* WHAT TO DO
Type out the data exactly as given. Skip any image.

* SOURCE DATA
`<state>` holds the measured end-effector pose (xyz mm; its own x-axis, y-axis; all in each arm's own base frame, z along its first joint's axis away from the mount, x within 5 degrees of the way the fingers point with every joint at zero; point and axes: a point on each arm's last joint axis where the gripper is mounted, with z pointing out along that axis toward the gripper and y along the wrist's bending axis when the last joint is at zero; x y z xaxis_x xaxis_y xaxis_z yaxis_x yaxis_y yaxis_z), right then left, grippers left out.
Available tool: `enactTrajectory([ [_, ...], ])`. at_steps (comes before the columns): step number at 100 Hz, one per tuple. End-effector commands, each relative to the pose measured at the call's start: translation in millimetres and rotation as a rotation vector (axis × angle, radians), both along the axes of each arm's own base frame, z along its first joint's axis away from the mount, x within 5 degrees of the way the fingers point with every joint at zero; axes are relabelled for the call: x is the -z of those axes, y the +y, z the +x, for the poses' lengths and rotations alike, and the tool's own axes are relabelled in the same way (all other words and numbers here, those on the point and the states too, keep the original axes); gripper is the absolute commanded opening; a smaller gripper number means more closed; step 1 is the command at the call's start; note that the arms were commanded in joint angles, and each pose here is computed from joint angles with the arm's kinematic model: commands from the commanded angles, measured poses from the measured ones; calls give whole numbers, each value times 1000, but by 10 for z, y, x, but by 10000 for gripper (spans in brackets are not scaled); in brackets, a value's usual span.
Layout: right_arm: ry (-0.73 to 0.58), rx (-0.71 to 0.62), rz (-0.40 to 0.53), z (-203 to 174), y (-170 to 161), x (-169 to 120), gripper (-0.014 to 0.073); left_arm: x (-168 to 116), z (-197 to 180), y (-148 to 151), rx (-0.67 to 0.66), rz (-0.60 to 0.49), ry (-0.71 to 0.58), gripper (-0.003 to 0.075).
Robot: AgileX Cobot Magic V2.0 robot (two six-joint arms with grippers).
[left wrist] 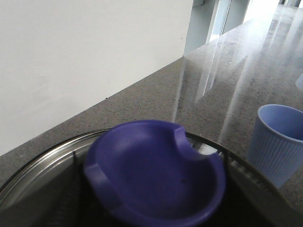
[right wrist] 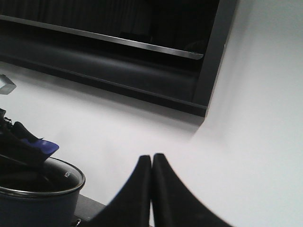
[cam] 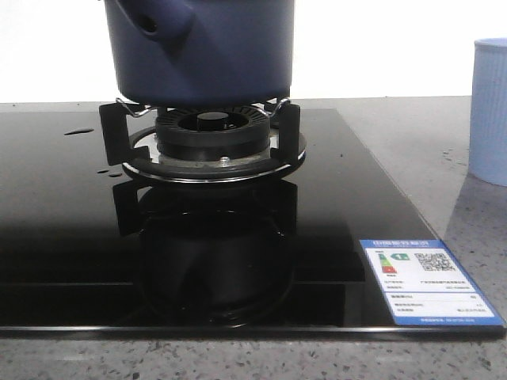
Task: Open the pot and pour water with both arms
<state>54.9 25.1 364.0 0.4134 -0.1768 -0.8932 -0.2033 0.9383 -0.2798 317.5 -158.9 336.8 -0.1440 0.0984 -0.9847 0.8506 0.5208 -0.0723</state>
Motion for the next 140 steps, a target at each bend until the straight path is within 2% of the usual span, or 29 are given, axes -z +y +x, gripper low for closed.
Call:
enactTrajectory([
  [1,-20,-7,6,-13,6,-76,-66,-279,-70,-12,6,-94,-47,578],
  [15,-20,-7,6,-13,6,-76,-66,-426,-161,16,5,-129,-77,593],
  [39,-15,-6,7,-7,5,-64,-66,-916,-530,206,-37,-185,-210,564],
  [54,-15,-6,7,-7,5,-64,-66,-1184,-843,475,-200,-226,-211,375],
  [68,0,-20,41,-2,5,-52,-66,-1237,-1261,708,-296,-197,-280,204],
  [78,35,-27,54,34,9,43,-66,-1149,-1561,836,-354,-185,-315,115],
  [94,100,-88,85,85,54,239,-66,-837,-1986,980,-419,-188,-326,-19],
  [102,133,-141,108,98,92,340,-66,-624,-2140,1031,-441,-184,-316,-19],
  [118,137,-250,85,74,183,430,-66,-248,-2380,1109,-474,-181,-308,-19],
  [140,126,-348,55,31,261,469,-66,83,-2559,1155,-483,-183,-308,-19],
])
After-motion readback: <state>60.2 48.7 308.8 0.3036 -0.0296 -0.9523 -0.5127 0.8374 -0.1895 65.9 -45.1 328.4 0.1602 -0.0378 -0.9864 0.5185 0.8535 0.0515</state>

* EXERCISE RESPONSE
`<state>` holds the measured end-effector pose (xyz mm; its own x-axis, y-axis; all in each arm's own base frame, z along its first joint's axis away from the mount, x within 5 degrees of the way the fingers point with every joint at zero; point and axes: a point on each arm's last joint axis where the gripper is mounted, with z pointing out along that axis toward the gripper and y along the wrist's bending axis when the last joint is at zero; x y z xaxis_x xaxis_y xaxis_z yaxis_x yaxis_y yaxis_z), right then left, grippers left out.
Available tool: `enactTrajectory([ [_, ...], ])`. at_steps (comes before the columns): step number at 100 Hz, one per tuple. End-effector commands, each relative to the pose measured at the call's start: translation in millimetres and rotation as a rotation vector (axis × angle, radians), both along the axes of each arm's own base frame, z along its first joint's axis away from the mount, x within 5 degrees of the way the fingers point with every joint at zero; axes are relabelled for the call: x is the -z of those axes, y the +y, z the +x, for the poses' lengths and rotations alike, and the tool's own axes are relabelled in the same way (all other words and numbers here, those on the point and the states too, keep the original axes); gripper is the absolute commanded opening; a smaller gripper number means more closed; step 1 is the command at the call's start; note that the arms were commanded in joint angles, and each pose here is computed from joint angles with the arm's kinematic model: commands from the commanded angles, measured poses from the measured ones; calls give whole numbers, each value times 1000, but by 10 for z, y, x, but by 10000 for gripper (spans in brackets are not scaled); in brackets, a value's usual span.
Layout: right_arm: ry (-0.73 to 0.58), rx (-0.71 to 0.62), rz (-0.40 to 0.53), z (-203 to 174), y (-170 to 161), x (-169 to 120), gripper (-0.014 to 0.073); left_arm: x (-168 to 116), z (-197 to 180), y (-148 to 151), rx (-0.67 to 0.66), rz (-0.60 to 0.49), ry (-0.71 to 0.58), gripper (-0.003 to 0.075).
Robot: AgileX Cobot Magic V2.0 robot (two six-joint arms with grippers).
[left wrist] 
[right wrist] 
[cam] 
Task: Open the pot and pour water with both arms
<state>54.9 25.1 364.0 0.4134 -0.1768 -0.8932 -0.2033 0.9383 -0.2798 317.5 -158.9 336.8 -0.1440 0.0984 -0.9847 0.8506 0.5208 -0.0723</state>
Motion for the next 140 steps, a target at each bend until the straight path is within 2% of the usual span, or 29 are given, axes -z +y +x, gripper low for closed.
Call:
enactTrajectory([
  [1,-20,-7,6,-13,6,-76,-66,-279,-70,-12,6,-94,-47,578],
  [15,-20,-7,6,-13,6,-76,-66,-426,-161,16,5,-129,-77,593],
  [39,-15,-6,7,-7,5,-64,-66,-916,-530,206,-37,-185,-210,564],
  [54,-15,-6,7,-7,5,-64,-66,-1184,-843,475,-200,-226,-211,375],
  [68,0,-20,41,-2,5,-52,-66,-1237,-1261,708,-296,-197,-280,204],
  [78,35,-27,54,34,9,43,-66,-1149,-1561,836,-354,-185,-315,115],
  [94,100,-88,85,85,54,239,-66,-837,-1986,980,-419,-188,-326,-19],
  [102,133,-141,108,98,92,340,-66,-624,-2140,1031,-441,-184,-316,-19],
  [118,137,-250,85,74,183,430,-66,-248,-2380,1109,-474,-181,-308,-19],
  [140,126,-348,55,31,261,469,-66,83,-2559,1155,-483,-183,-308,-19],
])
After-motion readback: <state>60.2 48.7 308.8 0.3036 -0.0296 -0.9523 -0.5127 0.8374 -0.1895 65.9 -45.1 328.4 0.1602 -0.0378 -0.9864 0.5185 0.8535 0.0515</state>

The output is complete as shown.